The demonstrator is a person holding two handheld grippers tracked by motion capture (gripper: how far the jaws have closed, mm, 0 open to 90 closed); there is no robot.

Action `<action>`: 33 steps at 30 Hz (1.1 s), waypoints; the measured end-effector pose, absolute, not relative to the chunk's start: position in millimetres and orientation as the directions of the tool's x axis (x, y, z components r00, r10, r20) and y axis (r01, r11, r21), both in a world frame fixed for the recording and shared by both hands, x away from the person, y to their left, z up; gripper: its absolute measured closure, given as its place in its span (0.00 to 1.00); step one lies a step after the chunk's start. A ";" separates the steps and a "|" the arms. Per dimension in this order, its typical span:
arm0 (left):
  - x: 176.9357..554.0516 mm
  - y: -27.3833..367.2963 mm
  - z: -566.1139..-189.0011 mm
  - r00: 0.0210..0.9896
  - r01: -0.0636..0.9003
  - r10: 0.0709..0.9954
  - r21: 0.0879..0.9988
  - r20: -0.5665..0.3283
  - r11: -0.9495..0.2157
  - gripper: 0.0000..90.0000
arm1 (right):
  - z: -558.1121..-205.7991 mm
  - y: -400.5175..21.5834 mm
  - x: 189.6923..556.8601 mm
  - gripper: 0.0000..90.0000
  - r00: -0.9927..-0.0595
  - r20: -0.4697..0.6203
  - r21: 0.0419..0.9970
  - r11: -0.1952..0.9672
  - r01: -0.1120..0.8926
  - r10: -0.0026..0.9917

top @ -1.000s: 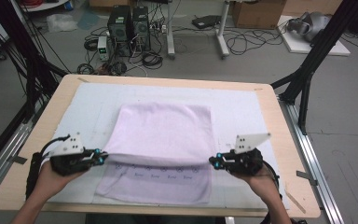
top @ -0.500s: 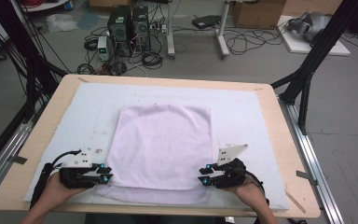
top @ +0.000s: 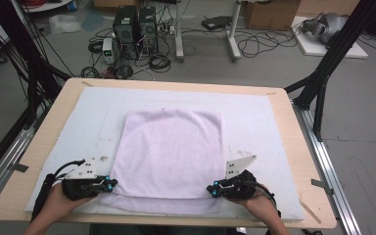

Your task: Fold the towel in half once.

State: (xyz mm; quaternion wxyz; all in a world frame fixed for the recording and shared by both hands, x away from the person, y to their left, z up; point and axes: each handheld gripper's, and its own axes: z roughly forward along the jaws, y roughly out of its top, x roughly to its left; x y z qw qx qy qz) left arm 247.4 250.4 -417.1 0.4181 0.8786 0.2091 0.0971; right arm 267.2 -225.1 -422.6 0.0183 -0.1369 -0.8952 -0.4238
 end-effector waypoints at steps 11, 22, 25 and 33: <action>215.1 256.7 -409.6 0.921 0.257 0.390 0.779 -0.017 -0.572 0.96 | -405.1 -224.2 239.2 0.96 -0.977 0.170 0.773 0.597 0.213 0.129; 228.9 247.8 -439.6 0.919 0.307 0.390 0.735 -0.064 -0.605 0.87 | -438.0 -224.4 249.6 0.86 -0.959 0.214 0.708 0.646 0.285 0.187; 227.2 247.8 -439.0 0.917 0.304 0.394 0.736 -0.055 -0.605 0.87 | -441.2 -222.6 246.2 0.84 -0.959 0.234 0.710 0.646 0.281 0.160; 235.0 250.3 -431.0 0.907 0.296 0.418 0.773 -0.045 -0.561 0.84 | -422.7 -237.0 258.0 0.79 -0.951 0.225 0.788 0.534 0.307 0.213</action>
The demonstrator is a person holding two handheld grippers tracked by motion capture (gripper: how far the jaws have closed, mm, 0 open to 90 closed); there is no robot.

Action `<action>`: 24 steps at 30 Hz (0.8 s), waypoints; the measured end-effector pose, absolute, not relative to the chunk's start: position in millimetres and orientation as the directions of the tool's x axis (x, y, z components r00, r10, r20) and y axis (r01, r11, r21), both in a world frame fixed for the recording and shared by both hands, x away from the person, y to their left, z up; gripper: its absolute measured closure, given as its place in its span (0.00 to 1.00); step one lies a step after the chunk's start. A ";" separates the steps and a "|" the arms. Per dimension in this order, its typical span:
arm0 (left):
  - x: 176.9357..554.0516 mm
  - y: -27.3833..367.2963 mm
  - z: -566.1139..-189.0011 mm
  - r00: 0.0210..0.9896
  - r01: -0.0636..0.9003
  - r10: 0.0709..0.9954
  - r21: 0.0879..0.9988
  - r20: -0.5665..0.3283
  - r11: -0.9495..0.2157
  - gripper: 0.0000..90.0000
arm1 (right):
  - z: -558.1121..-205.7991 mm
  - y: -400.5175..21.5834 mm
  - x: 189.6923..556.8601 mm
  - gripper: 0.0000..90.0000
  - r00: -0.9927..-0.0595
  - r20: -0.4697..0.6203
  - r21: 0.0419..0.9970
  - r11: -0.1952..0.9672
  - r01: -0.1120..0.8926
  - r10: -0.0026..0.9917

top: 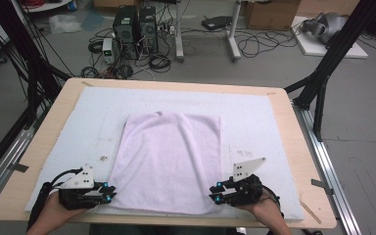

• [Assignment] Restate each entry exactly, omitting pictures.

• [Result of this task]
The demonstrator is a person holding two handheld grippers tracked by motion capture (gripper: how far the jaws have closed, mm, 0 open to 90 closed); there is no robot.

Action `<action>`: 33 steps at 30 Hz (1.1 s), waypoints; the measured end-effector pose, absolute, not relative to the chunk's start: position in millimetres and orientation as the directions of the tool's x axis (x, y, z components r00, r10, r20) and y axis (r01, r11, r21), both in a world frame fixed for the recording and shared by both hands, x away from the person, y to their left, z up; gripper: its absolute measured closure, given as its place in its span (0.00 to 1.00); step one lies a step after the chunk's start. A ";" separates the steps and a "|" the arms. Per dimension in this order, its typical span:
arm0 (left):
  - x: 176.9357..554.0516 mm
  - y: -27.3833..367.2963 mm
  - z: -566.1139..-189.0011 mm
  - r00: 0.0210..0.9896
  - r01: -0.0636..0.9003
  - r10: 0.0709..0.9954
  - r21: 0.0879..0.9988
  - r20: -0.5665..0.3283
  - r11: -0.9495..0.2157
  - gripper: 0.0000..90.0000
arm1 (right):
  - z: -558.1121..-205.7991 mm
  - y: -400.5175..21.5834 mm
  - x: 189.6923..556.8601 mm
  - gripper: 0.0000..90.0000
  - r00: -0.9927..-0.0595
  - r20: -0.4697..0.6203
  - r21: 0.0419..0.9970
  - r11: -0.1952..0.9672
  - r01: -0.1120..0.8926
  - r10: -0.0026..0.9917

top @ -1.000s: 
top @ -0.500s: 
top @ +0.000s: 

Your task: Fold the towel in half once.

State: (xyz mm; quaternion wxyz; all in a world frame fixed for the recording and shared by both hands, x away from the person, y to their left, z up; point and axes: each handheld gripper's, and its own axes: z roughly forward along the jaws, y roughly out of its top, x roughly to its left; x y z qw qx qy qz) left arm 247.4 250.4 -417.1 0.4181 0.8786 0.2091 0.0971; right arm 267.2 -225.1 -422.6 0.0183 -0.1369 -0.8952 -0.4238
 end-effector waypoints at steps 11, 22, 25 and 33: <action>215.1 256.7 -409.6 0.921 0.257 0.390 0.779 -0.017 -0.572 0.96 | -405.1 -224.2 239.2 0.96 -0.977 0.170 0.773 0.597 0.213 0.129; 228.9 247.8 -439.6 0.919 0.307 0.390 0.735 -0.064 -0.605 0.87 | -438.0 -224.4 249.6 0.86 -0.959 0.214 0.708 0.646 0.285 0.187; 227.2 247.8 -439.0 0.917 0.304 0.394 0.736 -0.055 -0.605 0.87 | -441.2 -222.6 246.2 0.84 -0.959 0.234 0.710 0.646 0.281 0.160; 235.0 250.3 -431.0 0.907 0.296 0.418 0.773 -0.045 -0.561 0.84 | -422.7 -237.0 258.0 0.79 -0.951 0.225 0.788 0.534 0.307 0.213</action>
The demonstrator is a person holding two handheld grippers tracked by motion capture (gripper: how far the jaws have closed, mm, 0 open to 90 closed); there is no robot.

Action `<action>`: 24 steps at 30 Hz (0.8 s), waypoints; the measured end-effector pose, absolute, not relative to the chunk's start: position in millimetres and orientation as the directions of the tool's x axis (x, y, z components r00, r10, r20) and y axis (r01, r11, r21), both in a world frame fixed for the recording and shared by both hands, x away from the person, y to their left, z up; gripper: its absolute measured closure, given as its place in its span (0.00 to 1.00); step one lies a step after the chunk's start. A ";" separates the steps and a "|" the arms. Per dimension in this order, its typical span:
arm0 (left):
  - x: 176.9357..554.0516 mm
  - y: -27.3833..367.2963 mm
  - z: -566.1139..-189.0011 mm
  - r00: 0.0210..0.9896
  - r01: -0.0636..0.9003
  - r10: 0.0709..0.9954
  - r21: 0.0879..0.9988
  - r20: -0.5665..0.3283
  - r11: -0.9495..0.2157
  - gripper: 0.0000..90.0000
arm1 (right):
  - z: -558.1121..-205.7991 mm
  - y: -400.5175..21.5834 mm
  - x: 189.6923..556.8601 mm
  - gripper: 0.0000..90.0000
  - r00: -0.9927..-0.0595
  - r20: -0.4697..0.6203
  - r21: 0.0419..0.9970
  - r11: -0.1952..0.9672
  - r01: -0.1120..0.8926
  - r10: -0.0026..0.9917

top: 

The full answer has now been given.